Work required:
Give only the number of lines in these records that contain the word "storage".

□ □ □

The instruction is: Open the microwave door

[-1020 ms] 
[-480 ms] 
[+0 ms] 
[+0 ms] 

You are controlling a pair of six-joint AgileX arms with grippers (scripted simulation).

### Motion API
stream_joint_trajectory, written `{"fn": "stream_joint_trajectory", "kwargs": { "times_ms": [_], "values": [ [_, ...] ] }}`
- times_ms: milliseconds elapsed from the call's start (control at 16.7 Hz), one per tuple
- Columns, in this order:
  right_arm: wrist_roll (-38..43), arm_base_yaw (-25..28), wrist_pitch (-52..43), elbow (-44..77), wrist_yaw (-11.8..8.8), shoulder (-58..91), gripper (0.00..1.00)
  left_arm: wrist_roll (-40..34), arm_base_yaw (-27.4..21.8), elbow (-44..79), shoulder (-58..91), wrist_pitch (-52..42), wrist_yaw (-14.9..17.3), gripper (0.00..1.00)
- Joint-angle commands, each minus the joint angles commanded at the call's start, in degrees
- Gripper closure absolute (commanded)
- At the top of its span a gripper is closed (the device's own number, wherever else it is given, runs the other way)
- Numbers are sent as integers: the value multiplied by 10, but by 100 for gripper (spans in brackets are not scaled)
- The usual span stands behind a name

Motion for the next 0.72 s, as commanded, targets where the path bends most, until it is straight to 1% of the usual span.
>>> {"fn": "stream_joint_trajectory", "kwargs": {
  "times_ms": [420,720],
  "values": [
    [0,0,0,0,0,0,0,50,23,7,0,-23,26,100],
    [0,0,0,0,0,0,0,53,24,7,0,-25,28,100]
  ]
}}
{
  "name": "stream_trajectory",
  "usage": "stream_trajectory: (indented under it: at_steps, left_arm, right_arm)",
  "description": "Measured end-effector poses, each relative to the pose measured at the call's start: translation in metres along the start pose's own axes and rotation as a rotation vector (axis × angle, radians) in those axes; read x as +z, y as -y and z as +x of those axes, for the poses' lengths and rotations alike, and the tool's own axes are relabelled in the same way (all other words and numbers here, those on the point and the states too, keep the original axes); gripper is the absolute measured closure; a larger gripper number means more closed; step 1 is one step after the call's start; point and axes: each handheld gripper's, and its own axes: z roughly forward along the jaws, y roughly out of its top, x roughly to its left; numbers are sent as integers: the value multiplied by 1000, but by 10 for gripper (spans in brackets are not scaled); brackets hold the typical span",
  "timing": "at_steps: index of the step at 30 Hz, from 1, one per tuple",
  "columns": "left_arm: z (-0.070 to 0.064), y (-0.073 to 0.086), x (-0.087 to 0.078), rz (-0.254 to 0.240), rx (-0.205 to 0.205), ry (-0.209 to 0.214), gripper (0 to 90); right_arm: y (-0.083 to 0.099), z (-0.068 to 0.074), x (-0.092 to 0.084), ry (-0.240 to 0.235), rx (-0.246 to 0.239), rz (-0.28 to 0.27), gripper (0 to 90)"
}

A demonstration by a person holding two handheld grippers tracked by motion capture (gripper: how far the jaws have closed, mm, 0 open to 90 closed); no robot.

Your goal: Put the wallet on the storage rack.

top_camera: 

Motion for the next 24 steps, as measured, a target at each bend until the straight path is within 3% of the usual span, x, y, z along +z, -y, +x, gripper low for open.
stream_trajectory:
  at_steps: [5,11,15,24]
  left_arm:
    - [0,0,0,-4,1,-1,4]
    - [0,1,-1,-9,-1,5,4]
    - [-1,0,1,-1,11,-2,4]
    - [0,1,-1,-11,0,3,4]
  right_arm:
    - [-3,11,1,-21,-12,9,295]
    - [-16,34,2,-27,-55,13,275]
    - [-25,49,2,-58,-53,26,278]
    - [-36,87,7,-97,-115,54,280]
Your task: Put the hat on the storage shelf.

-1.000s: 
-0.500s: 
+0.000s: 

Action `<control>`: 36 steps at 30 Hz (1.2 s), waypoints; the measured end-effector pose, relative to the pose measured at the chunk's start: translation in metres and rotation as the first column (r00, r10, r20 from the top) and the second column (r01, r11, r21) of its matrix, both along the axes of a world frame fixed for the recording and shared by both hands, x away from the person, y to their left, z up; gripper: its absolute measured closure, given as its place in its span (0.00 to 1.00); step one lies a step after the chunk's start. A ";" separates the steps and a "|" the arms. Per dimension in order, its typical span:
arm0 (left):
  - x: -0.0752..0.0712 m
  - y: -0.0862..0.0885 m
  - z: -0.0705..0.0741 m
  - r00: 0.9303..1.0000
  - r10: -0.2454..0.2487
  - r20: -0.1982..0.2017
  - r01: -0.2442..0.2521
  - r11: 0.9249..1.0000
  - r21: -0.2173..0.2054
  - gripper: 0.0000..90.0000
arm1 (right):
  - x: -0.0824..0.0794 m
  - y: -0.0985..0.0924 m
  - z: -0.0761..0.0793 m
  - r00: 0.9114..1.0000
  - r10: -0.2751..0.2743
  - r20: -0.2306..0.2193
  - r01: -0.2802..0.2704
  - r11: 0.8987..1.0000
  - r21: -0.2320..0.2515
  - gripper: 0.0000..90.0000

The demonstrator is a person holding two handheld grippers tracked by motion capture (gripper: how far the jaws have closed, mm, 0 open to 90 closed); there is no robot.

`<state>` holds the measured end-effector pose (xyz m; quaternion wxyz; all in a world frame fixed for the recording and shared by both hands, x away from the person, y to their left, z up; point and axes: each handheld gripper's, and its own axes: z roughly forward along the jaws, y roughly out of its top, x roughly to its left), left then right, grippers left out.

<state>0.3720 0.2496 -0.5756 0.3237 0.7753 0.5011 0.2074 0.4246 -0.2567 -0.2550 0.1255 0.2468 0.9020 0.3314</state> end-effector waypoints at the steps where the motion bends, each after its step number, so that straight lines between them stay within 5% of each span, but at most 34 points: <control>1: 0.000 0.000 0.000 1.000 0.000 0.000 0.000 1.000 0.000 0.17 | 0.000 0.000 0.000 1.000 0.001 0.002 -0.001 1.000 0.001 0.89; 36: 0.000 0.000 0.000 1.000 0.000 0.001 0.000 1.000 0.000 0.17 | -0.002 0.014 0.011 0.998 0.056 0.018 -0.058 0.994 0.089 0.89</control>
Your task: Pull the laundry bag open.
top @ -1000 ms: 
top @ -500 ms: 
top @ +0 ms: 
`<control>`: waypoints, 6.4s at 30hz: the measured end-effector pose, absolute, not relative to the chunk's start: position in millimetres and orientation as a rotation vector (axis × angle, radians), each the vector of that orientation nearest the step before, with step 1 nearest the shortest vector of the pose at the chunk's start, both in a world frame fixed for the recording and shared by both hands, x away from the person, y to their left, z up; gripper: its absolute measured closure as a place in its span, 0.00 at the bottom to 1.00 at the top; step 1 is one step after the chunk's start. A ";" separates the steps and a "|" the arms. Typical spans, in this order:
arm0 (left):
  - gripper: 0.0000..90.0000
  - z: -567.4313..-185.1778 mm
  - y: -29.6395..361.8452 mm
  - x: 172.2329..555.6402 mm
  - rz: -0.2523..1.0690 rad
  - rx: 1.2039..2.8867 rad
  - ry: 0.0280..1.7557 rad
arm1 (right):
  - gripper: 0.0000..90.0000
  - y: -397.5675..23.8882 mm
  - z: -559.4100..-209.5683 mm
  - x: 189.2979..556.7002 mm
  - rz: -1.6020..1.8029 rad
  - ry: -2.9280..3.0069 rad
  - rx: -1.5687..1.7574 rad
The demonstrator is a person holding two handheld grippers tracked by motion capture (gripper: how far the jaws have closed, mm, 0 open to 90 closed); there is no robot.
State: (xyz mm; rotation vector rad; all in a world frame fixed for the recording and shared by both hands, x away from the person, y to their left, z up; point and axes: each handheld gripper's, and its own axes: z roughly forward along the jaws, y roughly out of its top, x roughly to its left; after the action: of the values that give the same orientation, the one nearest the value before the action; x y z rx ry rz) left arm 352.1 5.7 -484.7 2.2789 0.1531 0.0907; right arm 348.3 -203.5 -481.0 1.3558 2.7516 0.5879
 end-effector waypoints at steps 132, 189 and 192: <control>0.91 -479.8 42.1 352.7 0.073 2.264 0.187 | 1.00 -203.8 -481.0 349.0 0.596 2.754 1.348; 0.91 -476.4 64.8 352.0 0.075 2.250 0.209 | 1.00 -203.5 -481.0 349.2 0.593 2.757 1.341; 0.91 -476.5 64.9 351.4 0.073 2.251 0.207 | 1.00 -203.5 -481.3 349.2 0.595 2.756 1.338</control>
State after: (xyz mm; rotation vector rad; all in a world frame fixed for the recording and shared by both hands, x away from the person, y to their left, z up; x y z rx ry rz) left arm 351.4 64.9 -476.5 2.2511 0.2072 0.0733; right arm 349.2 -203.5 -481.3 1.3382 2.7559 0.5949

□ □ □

Answer to the problem:
2